Your task: Keep to one stretch of the data below, the lines from the one with "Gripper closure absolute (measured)" up to and including the one with "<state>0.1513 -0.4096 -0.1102", and return that stretch exactly.
● ● ● ●
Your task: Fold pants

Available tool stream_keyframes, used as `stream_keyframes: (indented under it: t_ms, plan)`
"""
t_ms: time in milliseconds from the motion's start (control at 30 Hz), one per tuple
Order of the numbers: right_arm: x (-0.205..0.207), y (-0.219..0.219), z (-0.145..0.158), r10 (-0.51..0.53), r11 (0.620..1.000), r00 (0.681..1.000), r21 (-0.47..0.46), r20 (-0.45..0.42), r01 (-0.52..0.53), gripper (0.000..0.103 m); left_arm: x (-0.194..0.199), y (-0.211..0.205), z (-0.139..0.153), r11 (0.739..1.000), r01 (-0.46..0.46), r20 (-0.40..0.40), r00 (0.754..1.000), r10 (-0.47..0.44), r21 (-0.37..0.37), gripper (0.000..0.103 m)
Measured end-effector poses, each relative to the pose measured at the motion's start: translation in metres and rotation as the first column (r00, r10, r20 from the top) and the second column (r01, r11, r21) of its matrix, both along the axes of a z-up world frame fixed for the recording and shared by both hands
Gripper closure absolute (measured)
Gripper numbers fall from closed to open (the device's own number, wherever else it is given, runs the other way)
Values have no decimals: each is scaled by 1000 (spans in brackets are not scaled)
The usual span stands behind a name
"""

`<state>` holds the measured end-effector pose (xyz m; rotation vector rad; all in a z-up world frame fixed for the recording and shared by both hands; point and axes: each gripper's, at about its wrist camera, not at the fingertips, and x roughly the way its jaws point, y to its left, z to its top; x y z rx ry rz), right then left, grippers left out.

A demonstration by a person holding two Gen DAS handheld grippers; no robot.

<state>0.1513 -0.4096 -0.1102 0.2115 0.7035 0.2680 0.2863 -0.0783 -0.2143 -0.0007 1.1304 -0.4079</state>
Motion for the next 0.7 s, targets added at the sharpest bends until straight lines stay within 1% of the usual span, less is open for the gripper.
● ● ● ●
Final answer:
Gripper closure absolute (measured)
Gripper numbers fall from closed to open (the device's own number, wherever else it is given, runs the other way)
Values have no decimals: each is scaled by 1000 (spans in brackets are not scaled)
The usual span stands behind a name
"""

`<state>` holds the measured end-effector pose (xyz m; rotation vector rad; all in a z-up world frame fixed for the recording and shared by both hands; point and axes: each gripper's, at about its wrist camera, not at the fingertips, and x roughly the way its jaws point, y to its left, z to its top; x y z rx ry rz), right then left, grippers left out.

A demonstration by a person holding two Gen DAS handheld grippers; no robot.

<state>0.1513 -0.4096 -0.1102 0.2115 0.7035 0.2680 0.2863 -0.0783 -0.2143 -0.0007 1.1304 -0.4079</state>

Nothing more belongs to this exercise.